Lettera di un figlio al papà morto per Coronavirus: “Non eri sacrificabile, eri una risorsa per noi”
La Bergamasca è ormai da giorni il nuovo epicentro dei contagi da Coronavirus. Con quasi tremila casi sugli oltre 11mila registrati nella sola Lombardia e centinaia di morti il territorio bergamasco è quello più martoriato dal virus: le salme hanno saturato le camere mortuarie degli ospedali bergamaschi, tanto che il Comune ha dovuto utilizzare la chiesa del cimitero, dove si registra una sepoltura ogni 30 minuti. Tra le tante vittime da Coronavirus della Bergamasca c'è Mario, un uomo di 70 anni deceduto all'ospedale di Ponte San Pietro. Il figlio Massimo ha voluto scrivere una lettera al quotidiano locale "L'Eco di Bergamo" per ricordare il padre, che "se n’è andato come molti bergamaschi, come molti italiani in questi giorni".

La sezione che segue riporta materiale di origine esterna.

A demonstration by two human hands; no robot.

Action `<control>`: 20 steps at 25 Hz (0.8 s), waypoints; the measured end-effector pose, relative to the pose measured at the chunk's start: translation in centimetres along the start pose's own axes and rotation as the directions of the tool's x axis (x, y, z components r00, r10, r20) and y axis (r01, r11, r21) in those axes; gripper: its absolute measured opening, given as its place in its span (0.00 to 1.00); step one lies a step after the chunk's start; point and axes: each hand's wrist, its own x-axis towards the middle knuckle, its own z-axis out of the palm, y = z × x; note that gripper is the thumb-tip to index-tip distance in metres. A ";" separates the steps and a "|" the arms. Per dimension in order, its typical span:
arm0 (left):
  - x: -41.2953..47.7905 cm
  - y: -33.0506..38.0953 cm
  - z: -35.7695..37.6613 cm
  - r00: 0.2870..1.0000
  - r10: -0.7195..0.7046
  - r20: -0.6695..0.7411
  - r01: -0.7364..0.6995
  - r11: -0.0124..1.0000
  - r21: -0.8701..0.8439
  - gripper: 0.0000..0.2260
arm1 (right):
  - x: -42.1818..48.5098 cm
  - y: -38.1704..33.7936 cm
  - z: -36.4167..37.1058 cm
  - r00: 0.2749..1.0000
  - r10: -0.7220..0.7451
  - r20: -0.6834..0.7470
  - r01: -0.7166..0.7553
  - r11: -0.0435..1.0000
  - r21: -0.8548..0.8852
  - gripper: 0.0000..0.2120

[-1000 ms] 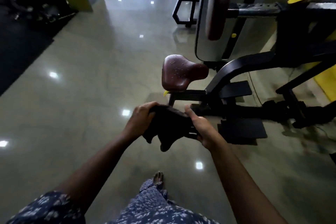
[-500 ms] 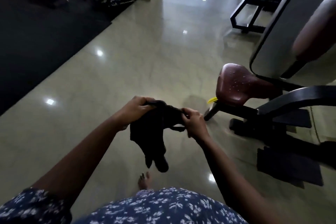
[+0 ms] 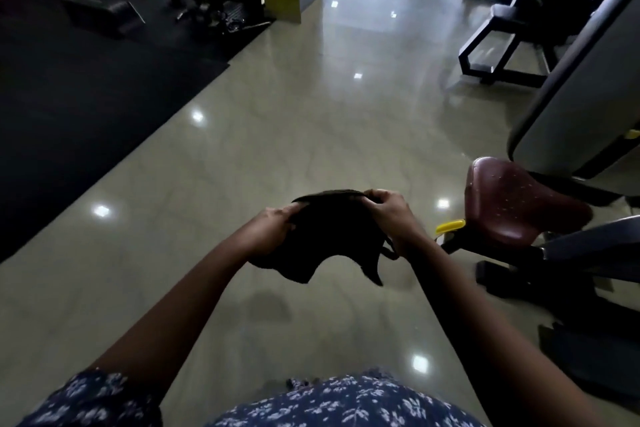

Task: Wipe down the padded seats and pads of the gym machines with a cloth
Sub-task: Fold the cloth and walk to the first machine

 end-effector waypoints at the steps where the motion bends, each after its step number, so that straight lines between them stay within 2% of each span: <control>1: 1.1 -0.4 -0.4 0.997 -0.070 0.028 0.072 0.990 -0.124 0.26 | 0.8 -0.3 0.3 1.000 -0.016 0.004 0.016 1.000 0.000 0.02; 2: 2.2 -0.7 -0.7 0.989 -0.126 0.072 0.143 0.921 -0.363 0.27 | 1.6 -0.7 0.7 0.999 -0.028 0.017 0.028 0.999 -0.016 0.05; 3: 3.2 -0.7 -0.9 0.978 -0.162 0.135 0.211 0.749 -0.628 0.28 | 2.3 -1.1 1.0 0.998 -0.054 0.037 0.055 0.998 -0.027 0.07; 4: 4.3 -0.6 -0.9 0.969 -0.172 0.179 0.244 0.518 -0.820 0.28 | 3.0 -1.3 1.4 0.994 -0.092 0.054 0.095 0.993 -0.064 0.07; 5: 5.8 -0.6 -1.0 0.963 -0.184 0.196 0.247 0.315 -0.916 0.28 | 4.2 -1.3 1.8 0.989 -0.131 0.064 0.137 0.984 -0.114 0.07; 7: 9.0 -0.5 -1.4 0.942 -0.260 0.214 0.238 0.066 -0.969 0.29 | 6.8 -1.3 2.8 0.981 -0.176 0.087 0.191 0.959 -0.208 0.09; 10: 13.7 -0.6 -2.7 0.895 -0.356 0.268 0.207 -0.199 -0.958 0.31 | 10.9 -2.1 3.5 0.963 -0.187 0.196 0.251 0.890 -0.381 0.12; 12: 16.1 -0.6 -4.1 0.878 -0.376 0.297 0.177 -0.321 -0.930 0.24 | 12.8 -2.8 4.0 0.948 -0.189 0.257 0.294 0.832 -0.470 0.22; 14: 19.1 -0.8 -5.6 0.849 -0.381 0.366 0.215 -0.383 -0.898 0.11 | 15.3 -3.7 4.6 0.944 -0.247 0.218 0.325 0.802 -0.501 0.23; 16: 21.2 -1.1 -6.6 0.868 -0.370 0.332 0.217 -0.319 -0.923 0.11 | 17.5 -4.7 4.2 0.934 -0.339 0.111 0.352 0.833 -0.427 0.26; 17: 22.3 -1.5 -7.2 0.894 -0.343 0.289 0.213 -0.242 -0.947 0.14 | 19.0 -5.0 3.5 0.927 -0.370 0.067 0.366 0.848 -0.384 0.28; 18: 23.2 -2.2 -7.6 0.921 -0.308 0.239 0.228 -0.073 -0.971 0.17 | 20.6 -5.1 2.6 0.920 -0.390 0.031 0.374 0.854 -0.361 0.29; 19: 24.0 -2.9 -8.1 0.946 -0.280 0.161 0.239 0.269 -0.933 0.19 | 22.0 -5.1 1.6 0.918 -0.396 -0.005 0.368 0.858 -0.359 0.28; 20: 24.8 -4.0 -8.6 0.971 -0.228 0.066 0.207 0.680 -0.703 0.17 | 23.1 -5.2 0.5 0.924 -0.382 -0.029 0.348 0.868 -0.355 0.26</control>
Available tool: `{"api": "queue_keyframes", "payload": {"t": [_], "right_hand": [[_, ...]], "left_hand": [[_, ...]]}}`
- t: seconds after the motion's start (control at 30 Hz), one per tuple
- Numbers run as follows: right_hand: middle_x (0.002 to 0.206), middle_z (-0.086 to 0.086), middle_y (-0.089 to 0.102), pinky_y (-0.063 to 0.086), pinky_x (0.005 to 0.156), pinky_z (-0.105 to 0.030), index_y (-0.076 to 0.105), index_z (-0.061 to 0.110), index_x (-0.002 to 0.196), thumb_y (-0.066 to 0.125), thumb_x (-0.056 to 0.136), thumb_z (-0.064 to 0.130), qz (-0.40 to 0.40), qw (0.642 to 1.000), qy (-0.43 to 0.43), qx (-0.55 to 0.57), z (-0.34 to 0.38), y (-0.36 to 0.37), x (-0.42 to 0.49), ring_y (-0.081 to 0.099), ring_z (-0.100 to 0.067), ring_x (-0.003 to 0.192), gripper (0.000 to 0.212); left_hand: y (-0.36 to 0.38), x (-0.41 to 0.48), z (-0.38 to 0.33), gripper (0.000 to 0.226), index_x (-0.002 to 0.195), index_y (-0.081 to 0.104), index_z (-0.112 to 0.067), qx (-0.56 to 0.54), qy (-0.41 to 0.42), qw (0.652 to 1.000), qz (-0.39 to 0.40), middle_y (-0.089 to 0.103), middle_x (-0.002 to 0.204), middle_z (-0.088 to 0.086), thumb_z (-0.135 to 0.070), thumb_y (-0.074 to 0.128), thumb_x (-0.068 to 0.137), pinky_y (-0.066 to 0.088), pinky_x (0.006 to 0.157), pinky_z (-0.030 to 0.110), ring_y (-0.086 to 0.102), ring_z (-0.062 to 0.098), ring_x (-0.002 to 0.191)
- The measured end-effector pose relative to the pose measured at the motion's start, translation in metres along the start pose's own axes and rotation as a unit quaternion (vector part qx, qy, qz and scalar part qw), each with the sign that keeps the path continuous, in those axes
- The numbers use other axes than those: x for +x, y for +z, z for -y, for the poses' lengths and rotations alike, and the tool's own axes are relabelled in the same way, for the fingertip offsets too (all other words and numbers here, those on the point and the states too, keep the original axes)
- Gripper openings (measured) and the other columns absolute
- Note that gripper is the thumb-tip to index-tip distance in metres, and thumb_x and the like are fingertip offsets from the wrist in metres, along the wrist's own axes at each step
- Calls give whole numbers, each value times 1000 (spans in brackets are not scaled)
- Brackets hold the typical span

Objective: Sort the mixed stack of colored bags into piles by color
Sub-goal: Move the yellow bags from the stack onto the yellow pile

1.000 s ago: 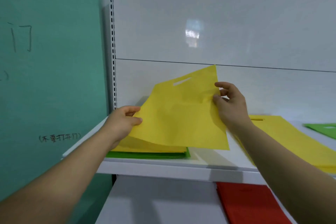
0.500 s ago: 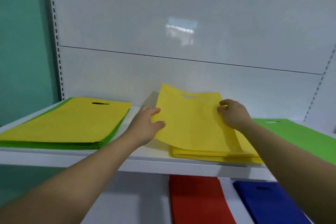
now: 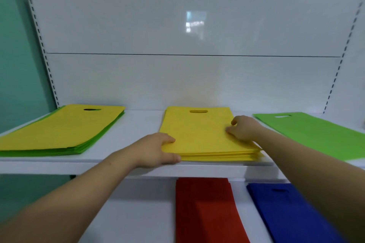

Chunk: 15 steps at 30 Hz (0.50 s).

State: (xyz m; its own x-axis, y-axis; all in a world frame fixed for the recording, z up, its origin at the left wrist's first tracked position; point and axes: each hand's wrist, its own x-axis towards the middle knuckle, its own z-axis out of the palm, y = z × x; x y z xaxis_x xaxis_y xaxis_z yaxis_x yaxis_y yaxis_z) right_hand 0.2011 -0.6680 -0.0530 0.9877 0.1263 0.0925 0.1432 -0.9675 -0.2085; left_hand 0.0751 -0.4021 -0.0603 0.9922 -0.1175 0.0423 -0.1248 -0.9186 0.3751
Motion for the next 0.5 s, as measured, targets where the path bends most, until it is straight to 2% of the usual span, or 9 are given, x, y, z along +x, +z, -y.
{"api": "queue_keyframes", "payload": {"t": [0.13,0.27,0.5], "right_hand": [[131,-12,55,41,95,-32,53,6,129,42,98,43,29,999,-16,-40,3,-7,1,51,-28,119,50],[139,-12,49,39,100,-34,45,5,137,42,99,45,10,998,-44,-41,21,-21,3,47,-28,125,55],[136,-12,51,43,97,-37,45,6,136,44,98,46,-13,992,-124,-15,104,-24,10,49,-29,120,56]], "left_hand": [[0,-2,-1,75,143,37,-27,6,-2,1000,-1,27,154,-6,-51,68,79,22,108,21,27,12,139],[-12,-3,-1,73,142,37,-28,-10,-16,1000,-8,27,154,-7,-55,65,80,23,108,22,28,11,139],[-51,-18,42,63,143,39,-24,18,-66,995,-66,29,153,-8,-54,52,89,21,110,24,26,10,140]]}}
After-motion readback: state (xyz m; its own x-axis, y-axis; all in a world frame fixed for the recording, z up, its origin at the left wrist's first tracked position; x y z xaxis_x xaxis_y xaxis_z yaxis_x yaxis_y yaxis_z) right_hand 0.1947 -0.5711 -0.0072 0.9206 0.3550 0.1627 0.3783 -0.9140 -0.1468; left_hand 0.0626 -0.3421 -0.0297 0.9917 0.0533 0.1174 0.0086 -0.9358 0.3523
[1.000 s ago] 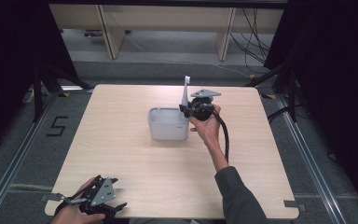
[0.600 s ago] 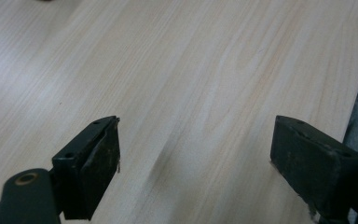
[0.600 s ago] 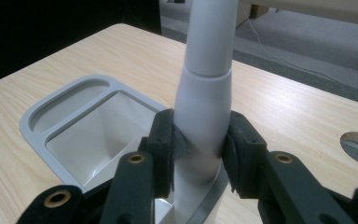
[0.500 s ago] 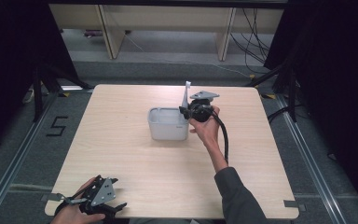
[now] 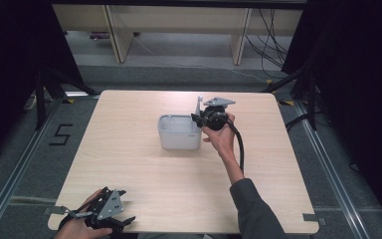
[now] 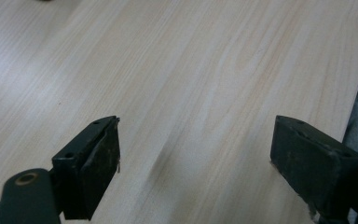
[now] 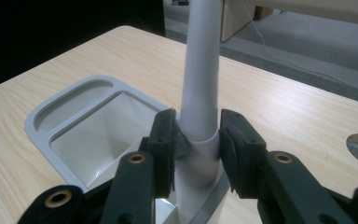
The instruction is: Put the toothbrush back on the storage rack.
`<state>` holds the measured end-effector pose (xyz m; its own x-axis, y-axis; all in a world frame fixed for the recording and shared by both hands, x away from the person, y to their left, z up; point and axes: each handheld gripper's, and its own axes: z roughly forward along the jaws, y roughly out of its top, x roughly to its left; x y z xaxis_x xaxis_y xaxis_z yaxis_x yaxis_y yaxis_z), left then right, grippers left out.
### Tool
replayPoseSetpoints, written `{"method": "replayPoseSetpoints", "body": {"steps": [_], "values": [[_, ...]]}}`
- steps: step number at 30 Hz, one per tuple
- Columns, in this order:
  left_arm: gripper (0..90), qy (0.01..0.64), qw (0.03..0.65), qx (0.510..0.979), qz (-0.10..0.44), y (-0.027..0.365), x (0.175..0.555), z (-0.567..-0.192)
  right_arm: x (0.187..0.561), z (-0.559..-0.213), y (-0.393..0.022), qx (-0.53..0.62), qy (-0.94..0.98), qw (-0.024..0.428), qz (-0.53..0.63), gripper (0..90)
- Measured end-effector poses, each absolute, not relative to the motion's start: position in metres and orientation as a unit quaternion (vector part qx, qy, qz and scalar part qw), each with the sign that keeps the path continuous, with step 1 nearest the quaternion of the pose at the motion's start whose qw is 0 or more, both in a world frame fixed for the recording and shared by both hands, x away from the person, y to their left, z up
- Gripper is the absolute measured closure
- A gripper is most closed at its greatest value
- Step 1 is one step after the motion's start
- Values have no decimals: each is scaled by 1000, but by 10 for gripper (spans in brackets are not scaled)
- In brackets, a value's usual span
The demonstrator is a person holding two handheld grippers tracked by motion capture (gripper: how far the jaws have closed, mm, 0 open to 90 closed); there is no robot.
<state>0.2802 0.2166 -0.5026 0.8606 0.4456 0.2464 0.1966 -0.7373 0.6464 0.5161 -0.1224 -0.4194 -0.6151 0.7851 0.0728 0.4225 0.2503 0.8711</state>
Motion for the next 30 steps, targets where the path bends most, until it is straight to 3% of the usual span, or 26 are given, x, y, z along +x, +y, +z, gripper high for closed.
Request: {"method": "replayPoseSetpoints", "body": {"steps": [9,11,30], "values": [[155,177,317,911,196,217,280,-503,515,-415,-126,400,755,208,476,404],[155,177,317,911,196,217,280,-503,514,-414,-126,417,743,192,487,375],[155,182,322,908,196,216,280,-503,502,-409,-144,416,733,179,507,300]]}}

Era un settantenne in forma, si è ammalato nel momento peggiore
Il figlio descrive il padre come un "settantenne in forma", che "portava i suoi nipoti ovunque", "era un punto di riferimento per mia madre" e "sapeva aggiustare di tutto in casa". "Si è ammalato dopo 10 anni senza una febbre", scrive il figlio e lo ha fatto "nel momento peggiore. Nel momento in cui per poter essere portato in ospedale devi essere per forza già grave. Nel momento per cui se sei grave hai bisogno di una terapia intensiva che non è disponibile. Nel momento in cui se è disponibile una terapia intensiva viene data priorità ad una persona meno sacrificabile, più giovane". Questa della scelta che i medici sarebbero costretti a fare in alcune strutture ospedaliere lombarde è uno dei temi più dibattuti in questi giorni di emergenza Coronavirus: finora l'assessore al Welfare della Lombardia Giulio Gallera ha negato che sia così, anche se sia lui sia il governatore Attilio Fontana hanno sottolineato come sia ormai vicino il punto in cui "finiranno i letti in Rianimazione".
Il figlio di Mario: Tu non eri sacrificabile
Eppure, secondo il figlio di Mario, all'ospedale di Ponte San Pietro la situazione è già questa. Lo scrive senza rancore, Massimo, che anzi nella sua lettera ha ringraziato "tutto il personale sanitario, medici e infermieri, dell’ospedale di Ponte San Pietro che hanno assistito il nostro papà al meglio possibile e che in questi giorni si trovano costretti a dover scegliere con dolore e in lacrime chi tentare di salvare e chi no" e tutte le infermiere "che pur nella difficoltà, nella confusione e nella stanchezza hanno trovato due minuti per appoggiare la cornetta, per portare il nostro saluto e il nostro affetto a papà e poi tornare a dirci che aveva capito", perché come avviene per altri malati in condizioni critiche i famigliari non possono assisterli, per il rischio di essere a loro volta contagiati. "Tu non eri sacrificabile, eri una risorsa per ben tre famiglie", ha scritto il figlio del signor Mario, che ha poi voluto rivolgere un ultimo pensiero "a tutte quelle persone che come noi hanno perso un caro che non era sacrificabile".